Thus such a thing as a truly enlightened Christian is hard to imagine. Either he is enlightened or he is Christian, and the louder he protests that he is for former the more apparent it becomes that he is really the latter. A Catholic priest who devotes himself to seismology or some other such safe science may become a competent technician and hence a useful man, but it is ridiculous to call him a scientist so long as he still believes in the virgin birth, the atonement or transubstantiation. It is, to be sure, possible to imagine any of these dogmas being true, but only at the cost of heaving all science overboard as rubbish. The priest's reasons for believing in them is not only not scientific; it is violently anti-scientific. Here he is exactly on all fours with a believer in fortune-telling, Christian Science or chiropractic.
[239] It is never possible for a metaphysician to state his ideas in plain English. Those ideas, with few exceptions, are inherently nonsensical, and he is forced to formulate them in a vague and unintelligible jargon. Of late some of the stars of the faculty have taken to putting them into mathematical formulae. They thus become completely incomprehensible to the layman, and gain the additional merit of being incomprehensible also to most other metaphysicians.
[248] Experience is a poor guide to man, and is seldom followed. A man really learns little by it, for it is narrowly limited in range. What does a faithful husband know of women, or a faithful wife of men? The generalizations of such persons are always inaccurate. What really teaches man is not experiences, but observation. It is observation that enables him to make use of the vastly greater experience of other men, of men taken in the mass. He learns by noting what happens to them. Confined to what happens to himself, he labors eternally under an insufficiency of data.
[252] Metaphysics is a refuge for men who have a strong desire to appear learned and profound but have nothing worth hearing to say. Their speculations have helped mankind hardly more than those of the astrologers. What we regard as good in metaphysics is really psychology: the rest is only blah. Ordinarily, it does not even produce good phrases, but is dull and witless. The accumulated body of philosophical speculation is hopelessly self-contradictory. It is not a system at all, but simply a quarreling congeries of systems.
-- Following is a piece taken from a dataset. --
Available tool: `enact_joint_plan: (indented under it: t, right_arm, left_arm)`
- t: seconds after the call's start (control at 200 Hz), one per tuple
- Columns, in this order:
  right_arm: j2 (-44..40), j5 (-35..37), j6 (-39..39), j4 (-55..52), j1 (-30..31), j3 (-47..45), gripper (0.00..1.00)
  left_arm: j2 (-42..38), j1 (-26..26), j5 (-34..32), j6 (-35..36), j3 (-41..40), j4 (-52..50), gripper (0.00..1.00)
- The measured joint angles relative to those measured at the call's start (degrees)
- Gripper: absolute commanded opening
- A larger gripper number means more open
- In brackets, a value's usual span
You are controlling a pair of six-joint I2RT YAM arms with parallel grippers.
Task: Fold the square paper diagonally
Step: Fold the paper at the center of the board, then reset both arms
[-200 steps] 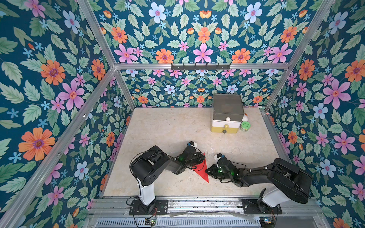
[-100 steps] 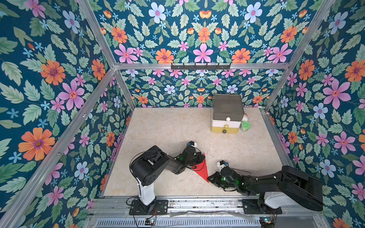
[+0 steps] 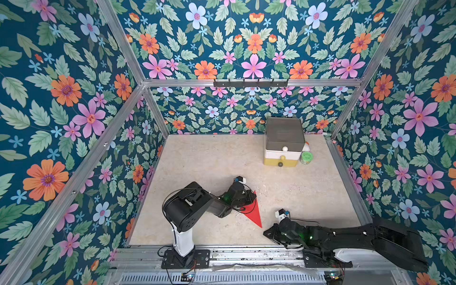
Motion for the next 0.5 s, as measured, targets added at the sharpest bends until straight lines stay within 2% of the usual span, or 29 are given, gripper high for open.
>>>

The thing that makes philosophers respected is not actually their profundity, but simply their obscurity. They translate vague and dubious ideas into high-sounding words, and their dupes assume, as they assume themselves, that the resulting obfuscation is a contribution to knowledge.
[260] Life on this earth is not only without rational significance, but also apparently unintentional. The cosmic laws seem to have been set going for some purpose quite unrelated to human existence. Man is thus a sort of accidental by-product, as the sparks are an accidental by- product of the horseshoe a blacksmith fashions on his anvil. The sparks are far more brilliant than the horseshoe, but all the same they remain essentially meaningless. They constitute, at best, a disease of the horseshoe--they involve a destruction of its tissue. Perhaps life, in the same way, is a disease of the cosmos.
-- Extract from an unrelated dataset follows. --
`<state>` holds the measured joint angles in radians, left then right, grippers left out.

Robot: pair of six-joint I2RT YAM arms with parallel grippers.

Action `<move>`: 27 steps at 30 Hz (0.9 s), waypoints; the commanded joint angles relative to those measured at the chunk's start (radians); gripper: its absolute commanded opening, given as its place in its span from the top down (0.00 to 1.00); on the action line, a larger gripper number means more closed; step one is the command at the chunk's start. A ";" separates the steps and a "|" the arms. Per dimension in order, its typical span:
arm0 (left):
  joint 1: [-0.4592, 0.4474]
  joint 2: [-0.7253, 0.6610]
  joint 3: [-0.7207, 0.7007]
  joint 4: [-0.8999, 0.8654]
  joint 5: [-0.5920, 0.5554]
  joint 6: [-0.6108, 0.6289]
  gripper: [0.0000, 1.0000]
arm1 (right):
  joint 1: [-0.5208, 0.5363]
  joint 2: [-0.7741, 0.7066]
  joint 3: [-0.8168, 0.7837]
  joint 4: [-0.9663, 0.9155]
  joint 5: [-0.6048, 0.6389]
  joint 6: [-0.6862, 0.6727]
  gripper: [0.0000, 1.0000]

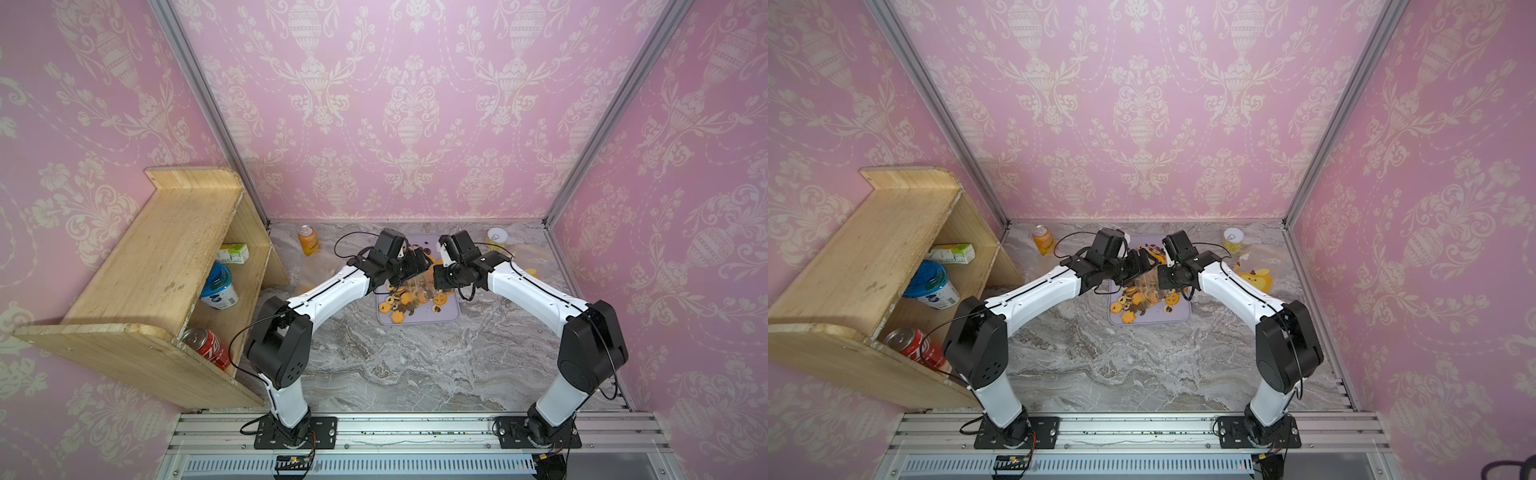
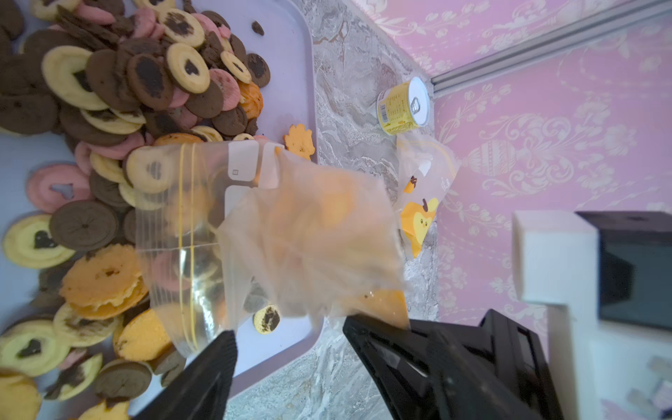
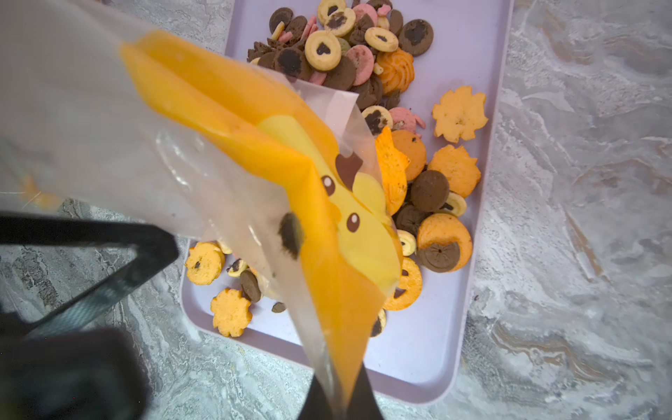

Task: Pour cookies out of the ziploc bag
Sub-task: 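Pour the cookies out of the ziploc bag onto the tray.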

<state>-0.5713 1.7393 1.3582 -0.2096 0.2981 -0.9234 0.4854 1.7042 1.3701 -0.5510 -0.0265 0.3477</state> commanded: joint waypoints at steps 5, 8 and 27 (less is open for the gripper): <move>0.068 -0.153 -0.111 -0.063 -0.038 0.058 0.01 | -0.016 -0.019 0.064 0.009 -0.008 0.017 1.00; 0.100 -0.206 -0.183 -0.076 -0.048 0.069 0.01 | -0.017 -0.026 0.089 0.005 -0.016 0.023 1.00; 0.147 -0.254 -0.307 -0.063 -0.037 0.065 0.01 | -0.039 0.066 0.242 -0.102 -0.076 0.016 1.00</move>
<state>-0.4274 1.5051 1.0668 -0.2684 0.2775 -0.8803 0.4492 1.7515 1.5871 -0.6159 -0.0612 0.3595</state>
[298] Why assume so glibly that the God who presumably created the universe is still running it? It is certainly perfectly conceivable that He may have finished it and then turned it over to lesser gods to operate. In the same way many human institutions are turned over to grossly inferior men. This is true, for example, of most universities, and of all great newspapers.
[300] The time must come inevitably when mankind shall surmount the imbecility of religion, as it has surmounted the imbecility of religion's ally, magic. It is impossible to imagine this world being really civilized so long as so much nonsense survives. In even its highest forms religion embraces concepts that run counter to all common sense. It can be defended only by making assumptions and adopting rules of logic that are never heard of in any other field of human thinking.
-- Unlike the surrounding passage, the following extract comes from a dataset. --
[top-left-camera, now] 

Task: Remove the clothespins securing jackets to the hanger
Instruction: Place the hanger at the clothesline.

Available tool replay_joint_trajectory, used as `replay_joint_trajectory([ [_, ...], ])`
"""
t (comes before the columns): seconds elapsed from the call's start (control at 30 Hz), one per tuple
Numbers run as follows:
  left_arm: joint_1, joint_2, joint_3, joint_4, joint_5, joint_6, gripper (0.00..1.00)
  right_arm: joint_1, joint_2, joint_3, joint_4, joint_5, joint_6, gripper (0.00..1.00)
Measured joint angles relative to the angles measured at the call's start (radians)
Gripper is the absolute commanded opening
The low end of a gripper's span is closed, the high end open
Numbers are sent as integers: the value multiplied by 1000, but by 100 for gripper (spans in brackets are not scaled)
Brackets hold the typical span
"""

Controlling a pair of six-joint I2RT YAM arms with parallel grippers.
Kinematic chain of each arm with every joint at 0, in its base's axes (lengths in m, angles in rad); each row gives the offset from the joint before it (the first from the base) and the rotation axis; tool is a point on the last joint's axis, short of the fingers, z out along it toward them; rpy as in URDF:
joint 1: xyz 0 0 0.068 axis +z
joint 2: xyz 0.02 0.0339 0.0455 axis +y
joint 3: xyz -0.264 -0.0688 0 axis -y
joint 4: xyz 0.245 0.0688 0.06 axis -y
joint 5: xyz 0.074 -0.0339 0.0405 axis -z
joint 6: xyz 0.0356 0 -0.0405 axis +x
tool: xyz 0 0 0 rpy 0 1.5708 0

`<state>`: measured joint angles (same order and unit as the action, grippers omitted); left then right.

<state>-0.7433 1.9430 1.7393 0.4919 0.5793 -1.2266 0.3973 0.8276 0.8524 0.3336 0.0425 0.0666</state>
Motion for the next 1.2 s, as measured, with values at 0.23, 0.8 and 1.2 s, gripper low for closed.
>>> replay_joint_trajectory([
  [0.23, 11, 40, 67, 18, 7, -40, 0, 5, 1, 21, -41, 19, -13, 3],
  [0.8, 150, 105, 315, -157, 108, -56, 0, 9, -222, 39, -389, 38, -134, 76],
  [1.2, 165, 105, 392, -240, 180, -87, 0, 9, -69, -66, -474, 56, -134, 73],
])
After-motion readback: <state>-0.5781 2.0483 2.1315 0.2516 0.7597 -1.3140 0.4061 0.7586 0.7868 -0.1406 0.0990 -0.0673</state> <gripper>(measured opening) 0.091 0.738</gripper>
[309] The chief contribution of Protestantism to human thought is its massive proof that God is a bore.
[311] The Christian church, in its attitude toward science, shows the mind of a more or less enlightened man of the Thirteenth Century. It no longer believes that the earth is flat, but it is still convinced that prayer can cure after medicine fails.
[323] The kind of man who wants the government to adopt and enforce his ideas is always the kind of man whose ideas are idiotic.
[326] The worst government is the most moral. One composed of cynics is often very tolerant and humane. But when fanatics are on top there is no limit to oppression.
[330] Under democracy one party always devotes its chief energies to trying to prove that the other party is unfit to rule--and both commonly succeed, and are right... The United States has never developed an aristocracy really disinterested or an intelligentsia really intelligent. Its history is simply a record of vacillations between two gangs of frauds.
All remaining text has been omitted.